2023-08-02
The Prometheus host agent's metrics for systemd unit restarts
I recently wrote about how systemd's auto-restart of units can hide problems, where we discovered this was hiding failures of the Prometheus host agent itself. This raises the question of how and if we can monitor for this sort of thing happening with our Prometheus setup. The answer turns out to be more or less yes.
The host agent has a systemd collector, which as of 1.6.1 isn't enabled by default (you enable it with '--collector.systemd'). This collector has several additional pieces of information it can collect from systemd; with '--collector.systemd.enable-restarts-metrics' it will collect metrics on 'restarts', and with '--collector.systemd.enable-start-time-metrics' it will collect metrics on the start times of units. The first option enables a node_systemd_service_restart_total metric and the second enables a node_systemd_unit_start_time_seconds metric.

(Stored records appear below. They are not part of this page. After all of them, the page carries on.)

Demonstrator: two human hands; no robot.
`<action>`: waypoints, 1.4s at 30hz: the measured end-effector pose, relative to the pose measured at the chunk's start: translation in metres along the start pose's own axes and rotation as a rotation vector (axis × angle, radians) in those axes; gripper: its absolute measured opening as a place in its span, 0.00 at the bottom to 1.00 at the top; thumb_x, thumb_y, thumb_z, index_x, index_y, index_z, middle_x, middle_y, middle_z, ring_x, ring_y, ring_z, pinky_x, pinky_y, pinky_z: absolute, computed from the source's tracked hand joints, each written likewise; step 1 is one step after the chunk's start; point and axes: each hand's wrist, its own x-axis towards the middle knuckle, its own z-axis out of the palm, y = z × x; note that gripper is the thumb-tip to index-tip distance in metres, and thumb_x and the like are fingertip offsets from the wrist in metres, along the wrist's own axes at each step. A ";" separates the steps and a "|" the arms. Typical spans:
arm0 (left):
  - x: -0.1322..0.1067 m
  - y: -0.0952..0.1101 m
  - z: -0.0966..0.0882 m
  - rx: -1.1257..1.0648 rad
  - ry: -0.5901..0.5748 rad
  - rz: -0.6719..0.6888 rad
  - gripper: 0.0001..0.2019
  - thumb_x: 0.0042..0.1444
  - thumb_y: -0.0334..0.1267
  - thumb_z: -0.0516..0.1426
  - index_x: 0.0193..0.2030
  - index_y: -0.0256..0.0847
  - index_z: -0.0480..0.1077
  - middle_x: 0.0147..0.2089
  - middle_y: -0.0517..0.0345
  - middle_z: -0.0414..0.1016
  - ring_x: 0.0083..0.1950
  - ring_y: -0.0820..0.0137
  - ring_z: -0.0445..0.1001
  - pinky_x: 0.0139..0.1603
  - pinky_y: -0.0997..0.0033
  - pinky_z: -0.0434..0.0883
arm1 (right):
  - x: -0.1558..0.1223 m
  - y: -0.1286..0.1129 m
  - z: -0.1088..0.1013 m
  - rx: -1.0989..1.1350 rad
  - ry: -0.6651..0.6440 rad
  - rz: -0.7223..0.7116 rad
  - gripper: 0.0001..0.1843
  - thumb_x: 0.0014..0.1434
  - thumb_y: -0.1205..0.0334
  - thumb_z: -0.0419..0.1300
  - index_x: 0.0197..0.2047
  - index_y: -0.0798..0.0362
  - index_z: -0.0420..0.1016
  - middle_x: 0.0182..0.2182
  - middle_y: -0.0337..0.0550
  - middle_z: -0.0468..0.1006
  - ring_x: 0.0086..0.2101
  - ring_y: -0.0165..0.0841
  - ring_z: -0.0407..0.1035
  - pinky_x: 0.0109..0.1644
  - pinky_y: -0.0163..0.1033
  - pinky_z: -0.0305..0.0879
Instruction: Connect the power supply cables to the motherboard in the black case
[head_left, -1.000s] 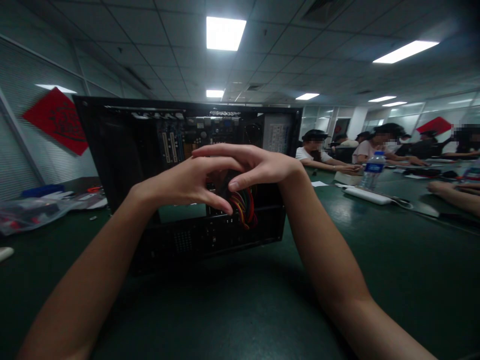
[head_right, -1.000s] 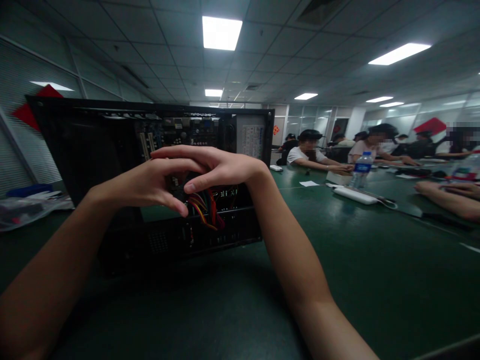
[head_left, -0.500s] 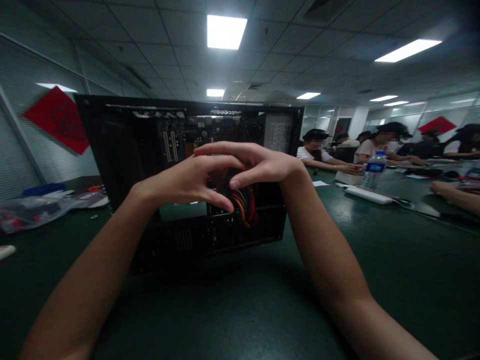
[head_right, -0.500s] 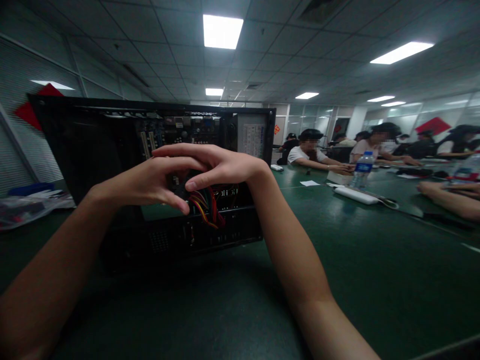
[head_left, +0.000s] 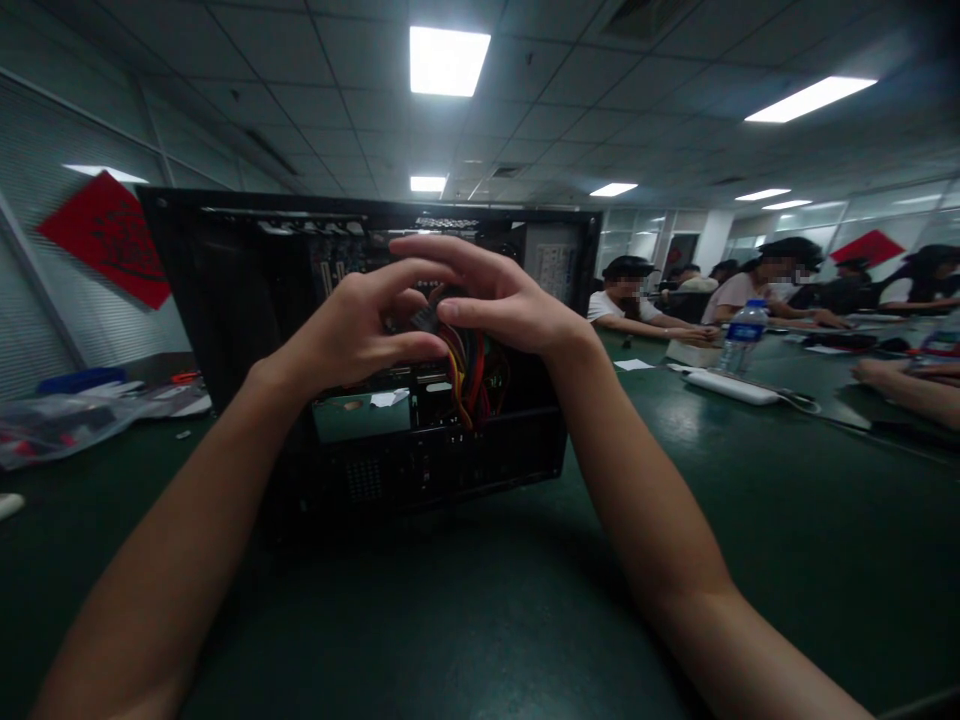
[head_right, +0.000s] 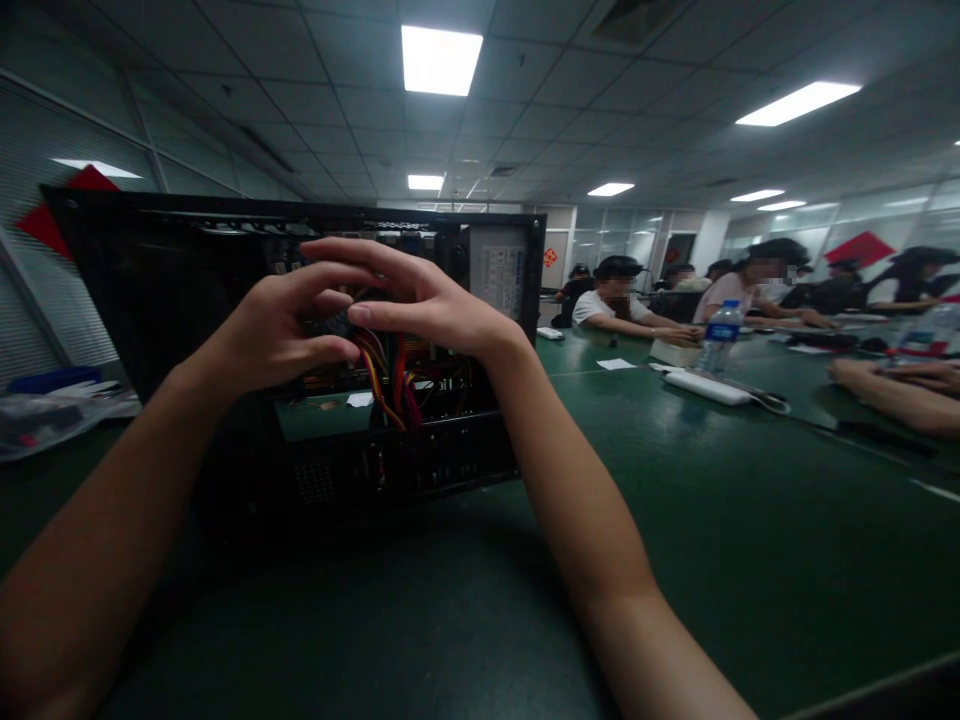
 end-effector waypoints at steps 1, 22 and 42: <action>0.000 -0.002 -0.001 -0.014 0.003 -0.003 0.32 0.55 0.56 0.67 0.62 0.46 0.69 0.41 0.56 0.80 0.46 0.61 0.81 0.40 0.69 0.76 | 0.001 0.001 0.001 0.003 0.011 -0.001 0.35 0.59 0.50 0.67 0.68 0.49 0.70 0.70 0.44 0.65 0.69 0.42 0.57 0.73 0.45 0.56; 0.001 -0.010 0.003 -0.120 -0.086 -0.027 0.33 0.54 0.57 0.68 0.60 0.40 0.70 0.44 0.52 0.81 0.41 0.65 0.80 0.39 0.70 0.78 | 0.001 0.026 0.000 0.117 -0.044 0.053 0.38 0.59 0.47 0.69 0.69 0.50 0.68 0.63 0.47 0.73 0.62 0.40 0.66 0.64 0.41 0.67; 0.005 -0.023 -0.005 -0.105 0.146 0.035 0.37 0.56 0.68 0.61 0.60 0.39 0.68 0.49 0.50 0.76 0.40 0.67 0.78 0.35 0.72 0.78 | -0.010 0.029 0.001 -1.263 0.271 -0.456 0.20 0.74 0.57 0.52 0.67 0.40 0.68 0.65 0.43 0.65 0.66 0.42 0.60 0.70 0.53 0.63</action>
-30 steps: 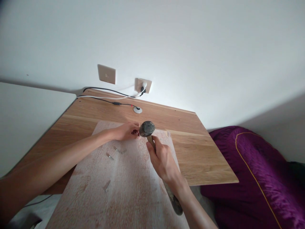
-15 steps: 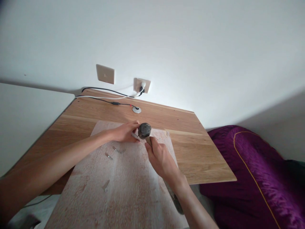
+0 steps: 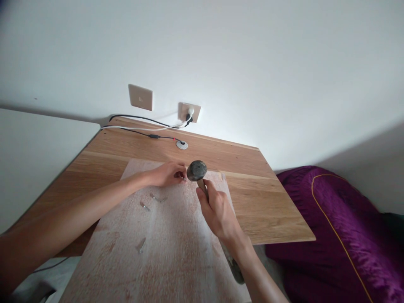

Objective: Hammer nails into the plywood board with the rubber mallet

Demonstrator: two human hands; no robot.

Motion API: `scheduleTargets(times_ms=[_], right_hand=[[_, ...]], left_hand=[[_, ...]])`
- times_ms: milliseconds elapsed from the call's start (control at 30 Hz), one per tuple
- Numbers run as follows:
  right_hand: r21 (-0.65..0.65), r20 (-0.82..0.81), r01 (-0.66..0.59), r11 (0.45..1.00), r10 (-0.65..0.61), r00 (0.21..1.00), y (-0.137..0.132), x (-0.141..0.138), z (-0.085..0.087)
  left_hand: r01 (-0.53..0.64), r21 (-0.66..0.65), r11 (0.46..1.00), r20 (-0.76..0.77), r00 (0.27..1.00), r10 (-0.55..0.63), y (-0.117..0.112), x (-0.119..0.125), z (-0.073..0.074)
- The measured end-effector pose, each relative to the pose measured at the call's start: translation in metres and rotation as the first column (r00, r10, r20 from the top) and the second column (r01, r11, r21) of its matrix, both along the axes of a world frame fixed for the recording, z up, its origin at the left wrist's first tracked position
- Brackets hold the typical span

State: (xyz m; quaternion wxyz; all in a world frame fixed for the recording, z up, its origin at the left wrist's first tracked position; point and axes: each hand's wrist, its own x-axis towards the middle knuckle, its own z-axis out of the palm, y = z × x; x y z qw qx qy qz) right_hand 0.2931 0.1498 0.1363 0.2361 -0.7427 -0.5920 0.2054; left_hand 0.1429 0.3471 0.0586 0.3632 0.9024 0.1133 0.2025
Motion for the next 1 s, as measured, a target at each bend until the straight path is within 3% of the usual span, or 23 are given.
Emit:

The unit start time metric is pretty straightforward; it's the Unix timestamp of when the unit was last started, or '0' if the unit has never been started. This includes units that have started but exited, so you'll see the start time of a whole bunch of boot time units. For units that aren't supposed to restart, you can detect persistent restarts by an alert rule like this, although you'll definitely want to be selective about what units you alert on (which I've omitted from this example):
- alert: AlwaysRecentRestarts expr: (time() - node_systemd_unit_start_time_seconds) < (60*2) for: 10m
(This is a similar idea to detecting recent reboots; I'm using time()
instead of node_time_seconds so I don't have to wrestle with
label issues.)
The node_systemd_service_restart_total metric counts the number of times a systemd unit has been restarted by a 'Restart=' trigger since the last time the unit was started or restarted normally. In george's comment on my entry, this is 'involuntary' restarts versus 'voluntary' ones, and the information comes from the systemd 'NRestarts' unit property.
Because this metric is reset to zero if you manually restart a unit,
in Prometheus terms you may want to consider this a gauge, not a
counter. However for many purposes using rate()
instead of
delta()
probably makes for an alert that's more likely to trigger if things
keep restarting. You might want to write a PromQL alert expression
like this:
rate( node_systemd_service_restart_total[10m] ) > 3 and ( node_systemd_service_restart_total > 0 )
The second clause avoids triggering the alert if you've manually restarted the service since the last automatic restart.
Looking at metrics for our Ubuntu machines, I see a small number of services that appear to auto-restart as an expected thing, particularly 'getty@' and 'serial-getty@' services. Your local environment may have others, so you probably want to check your local systems to see what your services are like.
Whether you want to alert on too many automatic restarts (whatever 'too many' is for you), frequent restarts, or the inability of a service to stay up for long is something that you'll have to decide yourself. Our particular case wouldn't have triggered either of the example rules I've given here, because the Prometheus host agent wasn't crashing all that often (probably less than once a day, although I didn't really check). Only an alert on 'there have been too many automatic restarts of this' would have picked up the problem.
(Our case is tricky because the host agent can die and be restarted in situations that are more or less expected, like the host being out of memory. We don't really want to get a cascade of alerts about that.)